Exercise directions:
Word for word, print each record, dropping any image it holds.

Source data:
▬▬▬▬▬▬
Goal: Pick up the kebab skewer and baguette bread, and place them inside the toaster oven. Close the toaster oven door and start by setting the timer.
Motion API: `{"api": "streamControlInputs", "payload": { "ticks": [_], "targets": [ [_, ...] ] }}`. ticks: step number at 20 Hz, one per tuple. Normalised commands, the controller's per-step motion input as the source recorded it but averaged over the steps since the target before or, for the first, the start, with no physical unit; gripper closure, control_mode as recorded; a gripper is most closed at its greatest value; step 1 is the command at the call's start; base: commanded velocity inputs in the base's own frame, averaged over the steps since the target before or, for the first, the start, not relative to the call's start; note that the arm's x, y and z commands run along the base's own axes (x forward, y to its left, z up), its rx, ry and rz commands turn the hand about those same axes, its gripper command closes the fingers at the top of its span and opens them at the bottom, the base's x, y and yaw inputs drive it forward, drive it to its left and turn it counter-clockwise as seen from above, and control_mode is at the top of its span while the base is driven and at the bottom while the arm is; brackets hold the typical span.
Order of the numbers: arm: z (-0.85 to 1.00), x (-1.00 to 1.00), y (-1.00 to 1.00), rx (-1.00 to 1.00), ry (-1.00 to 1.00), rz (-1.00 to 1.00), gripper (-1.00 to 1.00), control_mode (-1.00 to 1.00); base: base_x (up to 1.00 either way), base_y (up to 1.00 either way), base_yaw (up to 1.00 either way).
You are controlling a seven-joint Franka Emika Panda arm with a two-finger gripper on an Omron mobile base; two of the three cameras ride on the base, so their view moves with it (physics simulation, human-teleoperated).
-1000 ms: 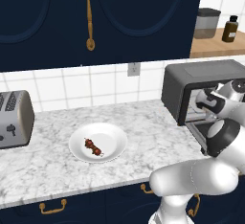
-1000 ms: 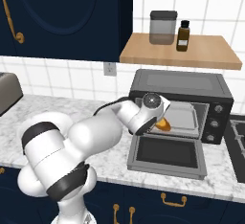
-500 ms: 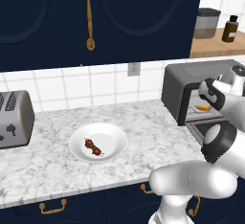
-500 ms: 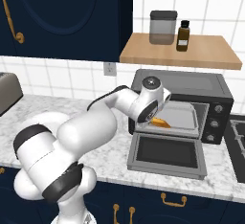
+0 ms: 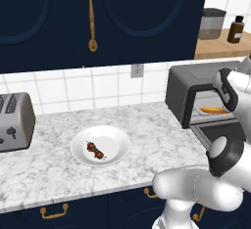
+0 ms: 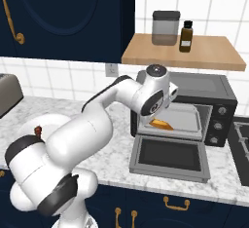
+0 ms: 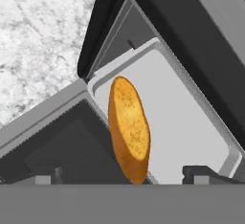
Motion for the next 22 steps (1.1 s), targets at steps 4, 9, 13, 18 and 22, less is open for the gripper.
{"api": "streamControlInputs", "payload": {
  "ticks": [4,9,13,18,22],
  "targets": [
    [0.25,-0.78,0.83,0.07,0.08,-0.24,-1.00,-1.00,0.00,0.00,0.00],
    [0.21,-0.66,1.00,0.05,0.21,-0.35,-1.00,-1.00,0.00,0.00,0.00],
    [0.00,-0.57,1.00,0.07,0.23,-0.33,-1.00,-1.00,0.00,0.00,0.00],
    [0.00,-0.58,1.00,0.12,0.05,-0.18,-1.00,-1.00,0.00,0.00,0.00],
    [-0.18,-0.41,1.00,0.07,-0.09,-0.13,-1.00,-1.00,0.00,0.00,0.00]
  ]
}}
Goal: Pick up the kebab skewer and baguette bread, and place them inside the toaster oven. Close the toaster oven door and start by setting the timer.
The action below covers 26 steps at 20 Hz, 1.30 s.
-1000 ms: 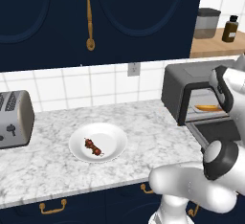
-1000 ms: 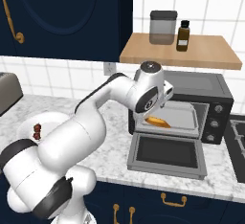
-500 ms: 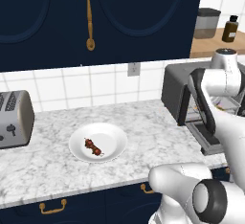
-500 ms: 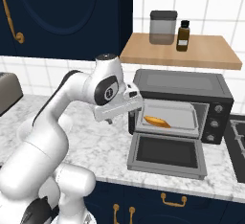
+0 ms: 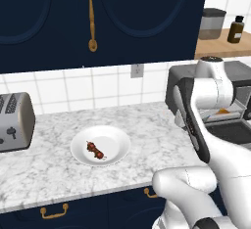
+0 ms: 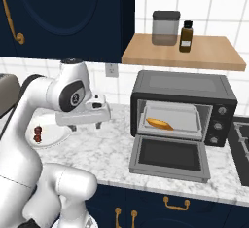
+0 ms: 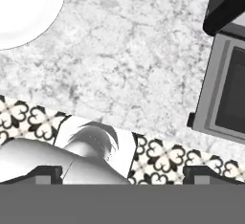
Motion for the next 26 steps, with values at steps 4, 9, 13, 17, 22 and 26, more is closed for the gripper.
{"api": "streamControlInputs", "payload": {
  "ticks": [4,9,13,17,22,26],
  "targets": [
    [-0.20,-0.15,1.00,0.04,-0.13,-0.12,-1.00,-1.00,0.00,0.00,0.00],
    [-0.13,0.16,1.00,0.00,0.00,-0.01,-1.00,-1.00,0.00,0.00,0.00],
    [-0.34,0.09,1.00,0.01,0.02,0.01,-1.00,-1.00,0.00,0.00,0.00],
    [-0.69,0.25,1.00,0.02,0.03,0.06,-1.00,-1.00,0.00,0.00,0.00],
    [-0.47,0.72,0.86,0.04,0.08,0.07,-1.00,-1.00,0.00,0.00,0.00],
    [-0.41,0.86,1.00,0.00,0.13,0.08,-1.00,-1.00,0.00,0.00,0.00]
  ]
}}
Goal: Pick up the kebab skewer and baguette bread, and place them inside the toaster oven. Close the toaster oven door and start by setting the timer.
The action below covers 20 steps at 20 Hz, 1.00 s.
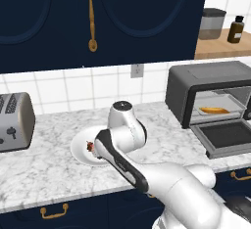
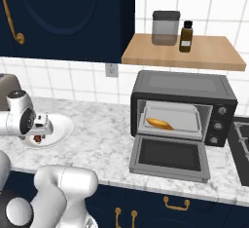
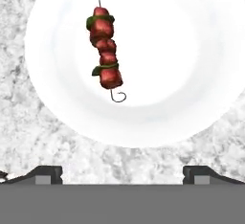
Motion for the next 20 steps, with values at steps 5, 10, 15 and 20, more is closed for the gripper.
{"api": "streamControlInputs", "payload": {
  "ticks": [5,10,15,20],
  "targets": [
    [-0.33,0.71,0.69,0.00,0.21,0.06,-1.00,-1.00,0.00,0.00,0.00],
    [-0.28,0.45,0.29,-0.02,0.18,0.04,-1.00,-1.00,0.00,0.00,0.00],
    [-0.32,0.13,0.10,-0.08,0.04,0.05,-1.00,-1.00,0.00,0.00,0.00],
    [-0.28,0.00,-0.02,-0.16,0.00,0.00,-1.00,-1.00,0.00,0.00,0.00]
  ]
}}
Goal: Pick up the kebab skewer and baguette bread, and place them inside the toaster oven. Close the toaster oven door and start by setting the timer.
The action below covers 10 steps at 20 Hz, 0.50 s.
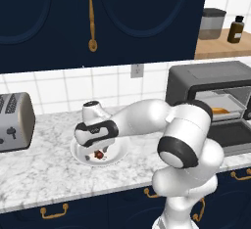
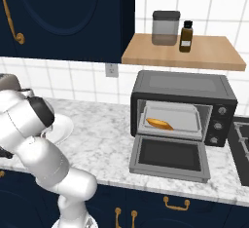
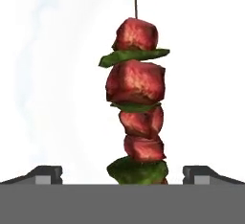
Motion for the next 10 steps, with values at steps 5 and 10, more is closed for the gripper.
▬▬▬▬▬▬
Worked solution:
Goal: Pick up the kebab skewer and baguette bread, and place them inside the toaster oven. Close the toaster oven door and start by setting the timer.
Motion API: `{"api": "streamControlInputs", "payload": { "ticks": [_], "targets": [ [_, ...] ] }}`. ticks: step number at 20 Hz, one per tuple. Normalised commands, the controller's per-step motion input as the source recorded it but averaged over the steps since the target before or, for the first, the start, with no physical unit; gripper closure, control_mode as recorded; a gripper is most closed at its greatest value; step 1 is the command at the call's start; base: commanded velocity inputs in the base's own frame, averaged over the steps since the target before or, for the first, the start, not relative to the call's start; note that the arm's x, y and z commands run along the base's own axes (x forward, y to its left, z up), its rx, ry and rz commands turn the hand about those same axes, its gripper command closes the fingers at the top of its span and opens them at the bottom, the base's x, y and yaw inputs drive it forward, drive it to its left and turn it counter-clockwise as seen from above, and control_mode is at the top of its span while the base is driven and at the bottom while the arm is; brackets hold the typical span.
Order of the numbers: arm: z (-0.85 to 1.00), x (-1.00 to 1.00), y (-1.00 to 1.00), rx (-1.00 to 1.00), ry (-1.00 to 1.00), rz (-1.00 to 1.00), gripper (-1.00 to 1.00), control_mode (-1.00 to 1.00); base: base_x (up to 1.00 either way), base_y (up to 1.00 either way), base_yaw (up to 1.00 either way).
You are controlling a seven-joint Franka Emika Panda arm with a two-finger gripper on an Omron mobile base; two of the three cameras ride on the base, so their view moves with it (physics simulation, human-teleoperated).
-1000 ms: 
-1000 ms: 
-500 ms: 
-500 ms: 
+0 ms: 
+0 ms: 
+0 ms: 
Motion for the next 22 steps (1.1 s), targets at steps 4, 9, 13, 18 and 22, less is open for the gripper.
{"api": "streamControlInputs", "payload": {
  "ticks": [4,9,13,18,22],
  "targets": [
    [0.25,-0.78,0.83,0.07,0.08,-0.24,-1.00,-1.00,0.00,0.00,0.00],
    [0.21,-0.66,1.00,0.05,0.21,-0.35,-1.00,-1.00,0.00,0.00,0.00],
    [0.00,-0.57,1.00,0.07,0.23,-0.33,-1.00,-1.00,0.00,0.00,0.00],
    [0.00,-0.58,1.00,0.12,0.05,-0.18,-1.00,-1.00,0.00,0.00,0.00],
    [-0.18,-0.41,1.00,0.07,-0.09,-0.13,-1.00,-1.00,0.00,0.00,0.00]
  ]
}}
Goal: Pick up the kebab skewer and baguette bread, and place them inside the toaster oven. Close the toaster oven door and start by setting the timer.
The action below covers 26 steps at 20 Hz, 1.30 s.
-1000 ms: 
-1000 ms: 
-500 ms: 
-500 ms: 
+0 ms: 
+0 ms: 
+0 ms: 
Motion for the next 26 steps, with values at steps 4, 9, 13, 17, 22 and 26, more is closed for the gripper.
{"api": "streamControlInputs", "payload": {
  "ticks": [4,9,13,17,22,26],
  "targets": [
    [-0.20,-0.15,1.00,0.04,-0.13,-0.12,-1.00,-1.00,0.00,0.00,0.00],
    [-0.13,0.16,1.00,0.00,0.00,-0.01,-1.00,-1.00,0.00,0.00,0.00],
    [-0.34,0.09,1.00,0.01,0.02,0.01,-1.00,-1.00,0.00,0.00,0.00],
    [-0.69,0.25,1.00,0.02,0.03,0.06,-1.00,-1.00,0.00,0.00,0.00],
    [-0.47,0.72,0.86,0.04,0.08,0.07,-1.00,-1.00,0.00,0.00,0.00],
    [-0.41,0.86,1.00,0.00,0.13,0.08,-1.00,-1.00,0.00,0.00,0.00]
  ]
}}
Goal: Pick up the kebab skewer and baguette bread, and place them inside the toaster oven. Close the toaster oven door and start by setting the timer.
The action below covers 20 steps at 20 Hz, 1.00 s.
Motion for the next 20 steps, with values at steps 5, 10, 15 and 20, more is closed for the gripper.
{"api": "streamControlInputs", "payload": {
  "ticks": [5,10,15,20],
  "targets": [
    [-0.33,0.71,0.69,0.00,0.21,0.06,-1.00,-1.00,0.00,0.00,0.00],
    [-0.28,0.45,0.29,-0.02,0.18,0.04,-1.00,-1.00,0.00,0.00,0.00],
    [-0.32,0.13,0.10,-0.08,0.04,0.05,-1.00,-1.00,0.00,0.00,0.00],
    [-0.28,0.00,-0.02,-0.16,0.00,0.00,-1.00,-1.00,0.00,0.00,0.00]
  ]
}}
Goal: Pick up the kebab skewer and baguette bread, and place them inside the toaster oven. Close the toaster oven door and start by setting the timer.
The action below covers 10 steps at 20 Hz, 0.50 s.
Motion for the next 10 steps, with values at steps 5 and 10, more is closed for the gripper.

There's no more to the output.